What is being asked: Please tally the lines in the material below that contain the word "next", and give the count only.

Given entries:
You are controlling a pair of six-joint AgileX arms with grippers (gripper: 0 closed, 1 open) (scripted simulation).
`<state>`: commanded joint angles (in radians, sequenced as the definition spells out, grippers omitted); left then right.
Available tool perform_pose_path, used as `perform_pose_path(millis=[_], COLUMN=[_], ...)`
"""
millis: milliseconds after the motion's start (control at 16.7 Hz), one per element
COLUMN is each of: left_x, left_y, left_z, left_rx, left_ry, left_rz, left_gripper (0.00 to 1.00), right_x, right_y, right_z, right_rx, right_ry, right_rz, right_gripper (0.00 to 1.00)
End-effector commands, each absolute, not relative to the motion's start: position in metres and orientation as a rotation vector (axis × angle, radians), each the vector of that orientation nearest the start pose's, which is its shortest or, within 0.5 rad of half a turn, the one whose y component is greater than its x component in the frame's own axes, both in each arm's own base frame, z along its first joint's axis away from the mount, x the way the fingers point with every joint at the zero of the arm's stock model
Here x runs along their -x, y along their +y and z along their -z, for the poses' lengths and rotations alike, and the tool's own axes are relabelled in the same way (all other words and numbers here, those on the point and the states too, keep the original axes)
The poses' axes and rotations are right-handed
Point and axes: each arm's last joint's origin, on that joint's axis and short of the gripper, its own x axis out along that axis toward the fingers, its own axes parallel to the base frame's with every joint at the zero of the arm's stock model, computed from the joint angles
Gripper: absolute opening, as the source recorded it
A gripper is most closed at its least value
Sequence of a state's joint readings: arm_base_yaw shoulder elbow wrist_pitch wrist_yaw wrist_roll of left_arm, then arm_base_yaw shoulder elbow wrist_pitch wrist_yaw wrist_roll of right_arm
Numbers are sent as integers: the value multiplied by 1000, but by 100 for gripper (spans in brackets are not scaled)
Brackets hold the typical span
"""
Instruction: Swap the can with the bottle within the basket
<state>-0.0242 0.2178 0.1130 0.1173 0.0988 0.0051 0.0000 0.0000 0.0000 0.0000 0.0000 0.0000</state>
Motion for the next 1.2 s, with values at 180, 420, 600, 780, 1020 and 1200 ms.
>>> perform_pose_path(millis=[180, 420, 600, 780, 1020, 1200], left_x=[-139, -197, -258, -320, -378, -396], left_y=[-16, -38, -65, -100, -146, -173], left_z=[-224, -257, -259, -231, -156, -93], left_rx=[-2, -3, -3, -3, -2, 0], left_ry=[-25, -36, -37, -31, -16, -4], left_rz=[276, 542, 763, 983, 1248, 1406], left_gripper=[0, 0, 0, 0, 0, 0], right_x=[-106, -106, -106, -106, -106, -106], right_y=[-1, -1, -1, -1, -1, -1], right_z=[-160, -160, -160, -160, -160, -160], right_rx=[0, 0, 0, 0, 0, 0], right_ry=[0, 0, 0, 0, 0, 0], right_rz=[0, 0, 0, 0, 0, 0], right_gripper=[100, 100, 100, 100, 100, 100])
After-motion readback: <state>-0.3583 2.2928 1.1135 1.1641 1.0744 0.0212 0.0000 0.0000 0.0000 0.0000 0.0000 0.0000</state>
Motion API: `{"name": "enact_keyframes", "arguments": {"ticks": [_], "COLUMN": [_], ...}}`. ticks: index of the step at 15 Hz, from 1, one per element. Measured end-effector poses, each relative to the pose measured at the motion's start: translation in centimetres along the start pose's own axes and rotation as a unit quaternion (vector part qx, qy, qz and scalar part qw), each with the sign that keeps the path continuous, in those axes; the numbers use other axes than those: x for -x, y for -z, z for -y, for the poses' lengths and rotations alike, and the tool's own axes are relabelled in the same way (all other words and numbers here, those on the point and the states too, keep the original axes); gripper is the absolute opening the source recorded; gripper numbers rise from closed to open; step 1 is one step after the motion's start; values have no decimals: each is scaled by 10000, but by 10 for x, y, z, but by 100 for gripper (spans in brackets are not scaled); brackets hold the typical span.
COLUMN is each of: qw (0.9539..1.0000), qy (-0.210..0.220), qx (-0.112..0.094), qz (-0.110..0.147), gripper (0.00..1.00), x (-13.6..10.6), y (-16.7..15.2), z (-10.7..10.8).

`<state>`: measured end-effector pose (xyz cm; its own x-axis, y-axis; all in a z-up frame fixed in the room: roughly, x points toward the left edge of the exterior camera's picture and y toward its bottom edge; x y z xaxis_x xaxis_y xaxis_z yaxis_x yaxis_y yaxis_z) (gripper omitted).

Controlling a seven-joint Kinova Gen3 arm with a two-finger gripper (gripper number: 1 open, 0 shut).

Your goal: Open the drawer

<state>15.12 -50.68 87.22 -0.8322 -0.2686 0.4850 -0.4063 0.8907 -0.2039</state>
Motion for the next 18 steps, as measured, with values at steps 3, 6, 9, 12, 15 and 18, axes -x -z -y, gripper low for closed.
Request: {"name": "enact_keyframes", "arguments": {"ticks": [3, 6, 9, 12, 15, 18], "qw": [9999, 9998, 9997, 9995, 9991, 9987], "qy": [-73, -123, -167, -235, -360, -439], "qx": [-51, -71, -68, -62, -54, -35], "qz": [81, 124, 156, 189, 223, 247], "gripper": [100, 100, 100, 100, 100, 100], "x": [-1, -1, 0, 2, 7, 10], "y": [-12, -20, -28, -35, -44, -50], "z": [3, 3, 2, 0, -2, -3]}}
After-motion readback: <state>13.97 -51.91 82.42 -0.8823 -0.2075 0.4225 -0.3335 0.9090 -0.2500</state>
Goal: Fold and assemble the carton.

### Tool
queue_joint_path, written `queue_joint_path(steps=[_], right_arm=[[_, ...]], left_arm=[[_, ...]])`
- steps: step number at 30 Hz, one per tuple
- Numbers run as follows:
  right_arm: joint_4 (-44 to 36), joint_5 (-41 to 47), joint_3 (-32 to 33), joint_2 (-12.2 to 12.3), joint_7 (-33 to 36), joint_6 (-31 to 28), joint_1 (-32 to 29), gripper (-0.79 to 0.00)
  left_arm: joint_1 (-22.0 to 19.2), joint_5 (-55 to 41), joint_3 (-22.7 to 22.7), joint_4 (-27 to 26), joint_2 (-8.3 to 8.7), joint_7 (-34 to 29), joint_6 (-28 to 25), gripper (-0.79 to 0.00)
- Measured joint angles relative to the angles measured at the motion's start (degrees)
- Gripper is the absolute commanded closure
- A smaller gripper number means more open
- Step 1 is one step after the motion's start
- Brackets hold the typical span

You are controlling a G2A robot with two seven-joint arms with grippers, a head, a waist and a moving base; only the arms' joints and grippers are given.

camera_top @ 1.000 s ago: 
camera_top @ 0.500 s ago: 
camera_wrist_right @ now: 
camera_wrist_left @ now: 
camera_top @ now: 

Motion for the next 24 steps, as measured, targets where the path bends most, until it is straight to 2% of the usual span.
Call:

Answer for the task: 3